垂直に生きる(10) | 新・ユートピア数歩手前からの便り

垂直に生きる(10)

「垂直の瞬間」は日常生活の至る所にあり得る。学校で級友が虐められている時、見て見ぬふりをするなら「垂直の瞬間」はやって来ない。同様に沖縄の米軍基地や福島の除染土の問題に関しても、我々は「垂直の瞬間」を生きるかどうかを試されている。もし水平に生きる幸福だけにしがみつくのなら、NIMBY(=Not In My Back Yard)を決め込むことになるだろう。私も偉そうなことは言えない。世界の歪みが日々報道されても、それが我が身に降りかからなければ行動を起こさない。実に情けない話だ。「食うに困る人が一人でもいる限り、世界は未だ理想ではない」という実篤の言葉も「世界がぜんたい幸福にならなければ、個人の幸福はあり得ない」という賢治の言葉も、今のままでは単なるキレイゴトとして歴史的遺物と化してしまう。

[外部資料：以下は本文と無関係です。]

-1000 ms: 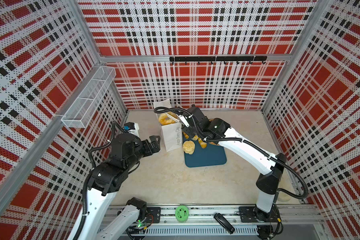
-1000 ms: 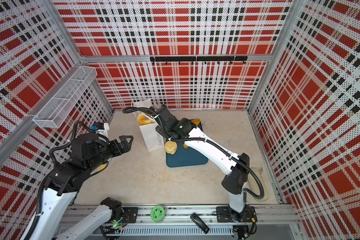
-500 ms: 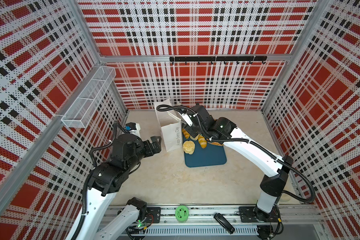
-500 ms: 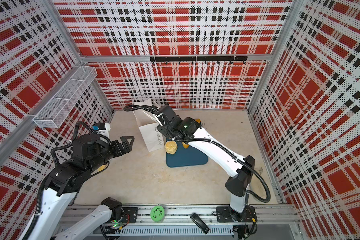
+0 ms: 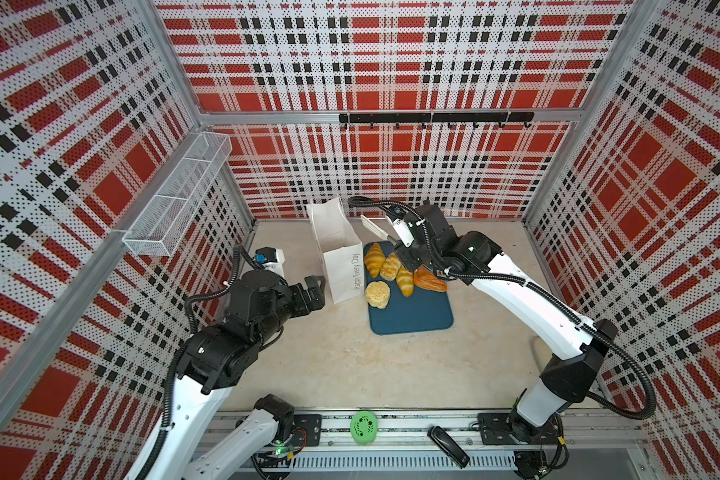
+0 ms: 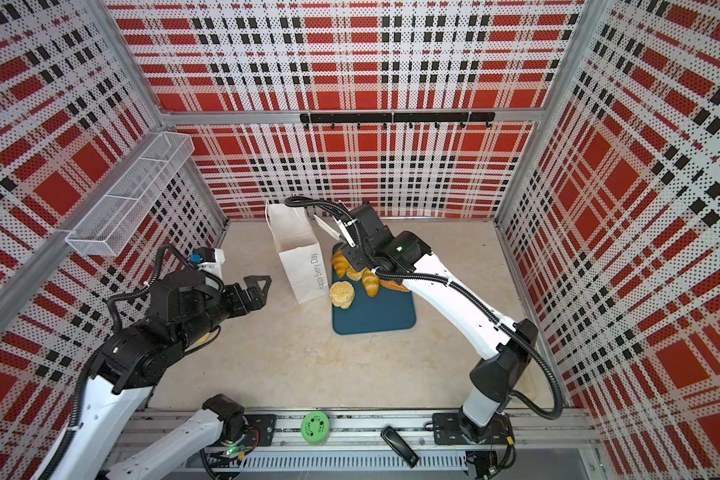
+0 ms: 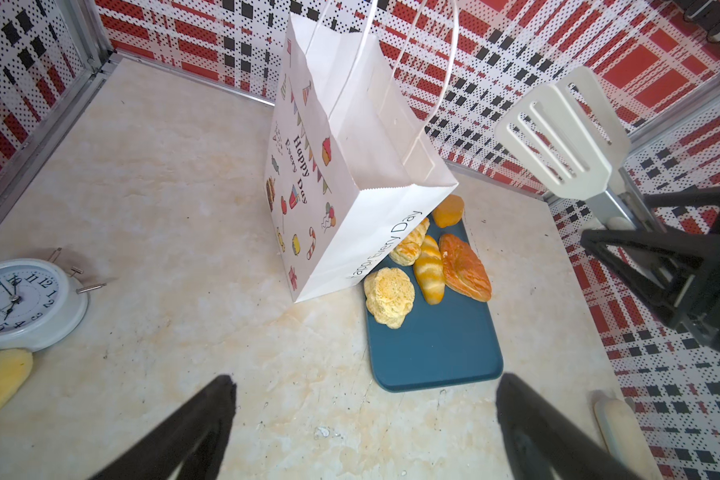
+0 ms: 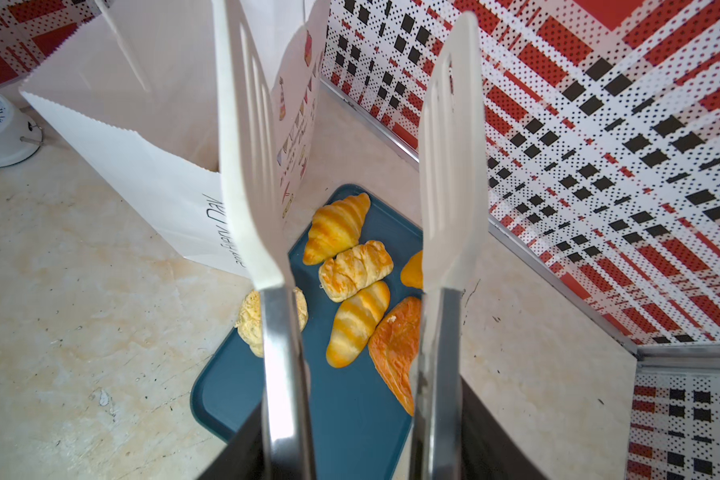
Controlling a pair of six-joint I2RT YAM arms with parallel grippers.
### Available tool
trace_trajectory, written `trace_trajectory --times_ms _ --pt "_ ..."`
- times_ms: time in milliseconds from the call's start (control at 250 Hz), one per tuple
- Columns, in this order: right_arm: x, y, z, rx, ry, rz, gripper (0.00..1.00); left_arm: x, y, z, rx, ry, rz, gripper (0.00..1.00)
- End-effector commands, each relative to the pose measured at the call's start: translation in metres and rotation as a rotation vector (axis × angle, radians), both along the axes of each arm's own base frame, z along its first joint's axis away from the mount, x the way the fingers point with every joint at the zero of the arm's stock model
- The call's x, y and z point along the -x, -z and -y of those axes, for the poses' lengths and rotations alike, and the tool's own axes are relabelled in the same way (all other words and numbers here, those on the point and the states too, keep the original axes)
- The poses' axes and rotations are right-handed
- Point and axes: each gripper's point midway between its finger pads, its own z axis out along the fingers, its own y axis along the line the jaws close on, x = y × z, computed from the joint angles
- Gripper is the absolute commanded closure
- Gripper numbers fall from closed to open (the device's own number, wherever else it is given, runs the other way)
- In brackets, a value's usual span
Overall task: Place the fake bread into the paper bag
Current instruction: 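Move the empty tongs back down over the tray toward the remaining breads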
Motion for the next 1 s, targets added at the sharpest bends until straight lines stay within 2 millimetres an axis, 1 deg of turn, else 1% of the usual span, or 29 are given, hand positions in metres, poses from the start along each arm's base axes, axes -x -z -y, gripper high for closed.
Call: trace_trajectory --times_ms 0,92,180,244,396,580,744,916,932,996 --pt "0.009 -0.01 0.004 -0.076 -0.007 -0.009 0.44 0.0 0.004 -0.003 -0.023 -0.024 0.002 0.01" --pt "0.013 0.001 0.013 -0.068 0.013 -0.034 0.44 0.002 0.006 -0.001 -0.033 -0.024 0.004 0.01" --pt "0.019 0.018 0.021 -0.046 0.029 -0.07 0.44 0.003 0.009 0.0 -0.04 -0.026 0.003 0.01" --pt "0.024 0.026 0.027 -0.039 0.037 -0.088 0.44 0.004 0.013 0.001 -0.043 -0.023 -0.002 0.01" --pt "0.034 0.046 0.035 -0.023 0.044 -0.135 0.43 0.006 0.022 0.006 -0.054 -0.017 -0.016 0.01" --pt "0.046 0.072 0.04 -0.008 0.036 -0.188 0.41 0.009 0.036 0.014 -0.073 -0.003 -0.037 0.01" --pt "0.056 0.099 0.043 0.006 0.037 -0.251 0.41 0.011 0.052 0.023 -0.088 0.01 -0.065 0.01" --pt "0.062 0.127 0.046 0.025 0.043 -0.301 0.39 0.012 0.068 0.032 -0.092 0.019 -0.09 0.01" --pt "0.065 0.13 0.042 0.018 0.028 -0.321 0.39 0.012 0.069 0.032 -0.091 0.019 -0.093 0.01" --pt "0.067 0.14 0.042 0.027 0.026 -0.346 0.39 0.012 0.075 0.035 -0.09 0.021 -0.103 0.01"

醜悪な現実に理想を取り戻したいと私は切望しているが、理想は単なるキレイゴトではない。断じてキレイゴトで終わらせてはならない。歪んだ現実はキタナイが理想はキレイ。それが通常の認識だが、歪んだ現実に受肉する理想こそが問題なのだ。当然、理想は無傷ではいられない。受肉は理想を現実の泥沼に突き落とす。汚れっちまった理想はもはや理想ではない。そこに「理想の敗北」を見る人も少なくないだろう。私は違う。「理想の敗北」を認めない。確かに、受肉は理想の絶対性の敗北(否定)かもしれないが、むしろその敗北からの復活(否定の否定)にこそ真の絶対性があると信じたい。そうした受肉の運動を通じて、理想は俗なる現実を聖化する。聖化とは何か。その真理を私はずっと求めてきた。文字通りに解せば「俗なるものの徹底排除」が主張される。キタナイものが一切なくなって世界はキレイになる。しかし、私はそこにどうしても真理を見出せなかった。キレイはキタナイ、キタナイはキレイ。美は乱調にあり。それが真実だとしても、世界の歪みはなくさねばならない。強者が弱者を抑圧する。その抑圧から貧困や戦争などの歪みが生じる。歪みはキタナイ。歪みをなくせば世界はキレイになる。本当にそうか。キレイになった世界は新たな歪みの温床になる。何故か。歪みは水平の次元で生じるが、そこには限界があるからだ。それは水平革命(世界の水平化)の限界でもある。いくら水平的歪みをなくしても歪みそのものはなくならない。とは言え、水平革命が無駄だと言うつもりはない。逆だ。現実に可能な我々の活動は水平革命しかないと言っても過言ではない。世界の歪み、現代社会に渦巻いている理不尽なことの一掃のために微力ながら私も働きたいと思っている。「世界の水平化」の政治的表現が民主化であるなら、国の大小を問わず、あらゆる国の民主化が望まれる。ただし、民主化の徹底が水平革命の最終目標だとしても、我々の究極的理想はそこにはない。水平化=民主化を超えていく。今の私の言葉に説得力はないが、水平革命は水平の次元だけでは成就しない。それは必ず垂直の次元を要請する。その意味において「水平革命は垂直革命に接続する」と言えるが、両者は相即すると考えるべきだ。決して二段階的に理解してはならない。「垂直に生きる」理想は「水平に生きる」現実に胚胎する。聖なる場所でキレイに生きることには理想も現実もない。